Bob, Not Bob and Soldier Song Earn Stars in November

Two upcoming titles from Disney-Hyperion earned stars last month from Publishers Weekly. BOB, NOT BOB by Liz Garton Scanlon and Audrey Vernick with illustrations by Matthew Cordell, and SOLIDER SONG by Debbie Levy and illustrated by Gilbert Ford. Take a look below for the full reviews and keep an eye out for both books early next year.

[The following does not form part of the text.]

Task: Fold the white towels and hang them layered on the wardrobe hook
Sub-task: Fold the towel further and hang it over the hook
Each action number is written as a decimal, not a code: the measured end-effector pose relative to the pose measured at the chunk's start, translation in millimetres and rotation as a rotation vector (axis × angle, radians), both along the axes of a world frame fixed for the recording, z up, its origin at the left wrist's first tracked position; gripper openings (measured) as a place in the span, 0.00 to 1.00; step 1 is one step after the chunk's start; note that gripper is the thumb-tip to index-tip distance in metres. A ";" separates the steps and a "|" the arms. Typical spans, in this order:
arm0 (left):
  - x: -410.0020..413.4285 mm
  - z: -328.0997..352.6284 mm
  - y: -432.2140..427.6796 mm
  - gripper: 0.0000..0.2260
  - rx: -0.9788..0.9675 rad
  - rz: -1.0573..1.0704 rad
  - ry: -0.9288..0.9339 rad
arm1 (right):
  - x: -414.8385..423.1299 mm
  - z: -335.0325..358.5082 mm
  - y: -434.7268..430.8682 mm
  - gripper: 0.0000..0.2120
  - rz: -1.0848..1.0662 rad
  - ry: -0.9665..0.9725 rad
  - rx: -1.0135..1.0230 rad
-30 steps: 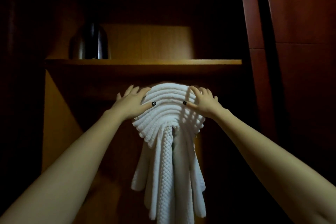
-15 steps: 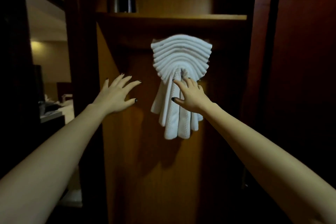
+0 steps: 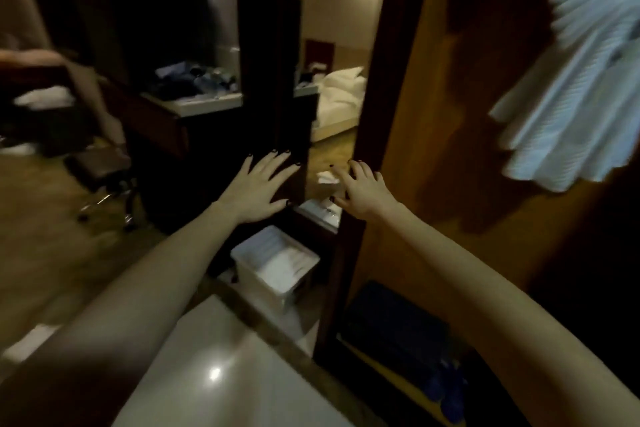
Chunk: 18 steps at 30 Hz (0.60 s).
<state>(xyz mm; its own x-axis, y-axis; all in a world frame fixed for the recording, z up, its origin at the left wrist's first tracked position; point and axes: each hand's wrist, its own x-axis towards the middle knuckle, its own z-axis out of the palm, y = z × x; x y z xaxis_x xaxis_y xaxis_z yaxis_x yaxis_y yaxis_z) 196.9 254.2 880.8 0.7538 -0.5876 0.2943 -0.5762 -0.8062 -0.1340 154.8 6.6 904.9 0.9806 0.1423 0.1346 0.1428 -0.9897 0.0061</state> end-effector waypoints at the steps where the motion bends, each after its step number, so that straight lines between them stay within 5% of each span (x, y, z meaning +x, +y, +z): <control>1: -1.0 -16.8 24.1 0.33 -0.005 0.048 0.042 | 10.5 -16.4 23.6 0.32 0.036 0.031 0.011; 18: 56.2 -218.8 376.8 0.32 -0.270 0.636 0.516 | 176.6 -216.0 421.0 0.34 0.390 0.488 0.045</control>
<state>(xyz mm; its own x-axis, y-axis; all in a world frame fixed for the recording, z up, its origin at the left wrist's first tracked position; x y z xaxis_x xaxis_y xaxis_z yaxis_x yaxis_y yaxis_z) 253.1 631.0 662.0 0.9938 0.0323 -0.1068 0.0596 -0.9629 0.2632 331.4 427.6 688.9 0.8076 0.5069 -0.3014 0.4693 -0.8619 -0.1919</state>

Authors: Liz Garton Scanlon and Audrey Vernick

Illustrator: Matthew Cordell

ISBN: 978-1-4847-2302-9

Scanlon and Vernick’s opening description of their young hero, Louie, creates instant intimacy: “Little Louie wasn’t all that little. It wasn’t like he needed his mom every minute of the day.” But after Louie gets a terrible cold, his calls for “Mom” come out sounding like “Bob” (the family dog), and the big, lolloping hound “came running. And slobbering.” Cordell (The Knowing Book) is wonderful at capturing the chaos of the sickroom: Bob drooling on the bed, tissue that didn’t make it into the wastebasket, overturned baskets of laundry. Scanlon (In the Canyon) and Vernick (Unlike Other Monsters) understand the way that being sick makes kids need comfort that they don’t usually need, how it makes them unrecognizable even to themselves, and the comfort a mother’s presence brings. Every page offers a giggle: “His lips chapped and his eyes gunked. As for his nose, you can’t even imagine.” With its funny, congested language (“I doan wan by bedicine”) and problems every reader will understand this is read-aloud gold. Ages 3–5.



Solider Song

Author: Debbie Levy

Illustrator: Gilbert Ford

ISBN: 978-1-4847-2598-6

Through insightful narration and vibrant silhouettes and cartooning, Levy (I Dissent) and Ford (The Marvelous Thing That Came from a Spring) vividly bring to life a chapter in the U.S. Civil War and the integral role music played during the conflict. Levy sets the stage two years into the war, just before the Union defeat at the Battle of Fredericksburg; excerpts from soldiers’ letters are incorporated throughout, giving the account striking immediacy. When opposing troops became entrenched for the winter, music created a temporary connection: “Across the river the melodies floated. Sometimes the soldiers fired tunes back and forth, like musical cannonballs.” Ford depicts this volley with swirling music staffs that rise like orange smoke from the encampments. The motif crescendos at the story’s climax, when one song, “Home, Sweet Home,” unites both sides one winter night. A timeline, bibliographies, and history of the battle, as well as of the poem and song that uplifted homesick soldiers, conclude a bittersweet account of a sharply divided America. Ages 8–10.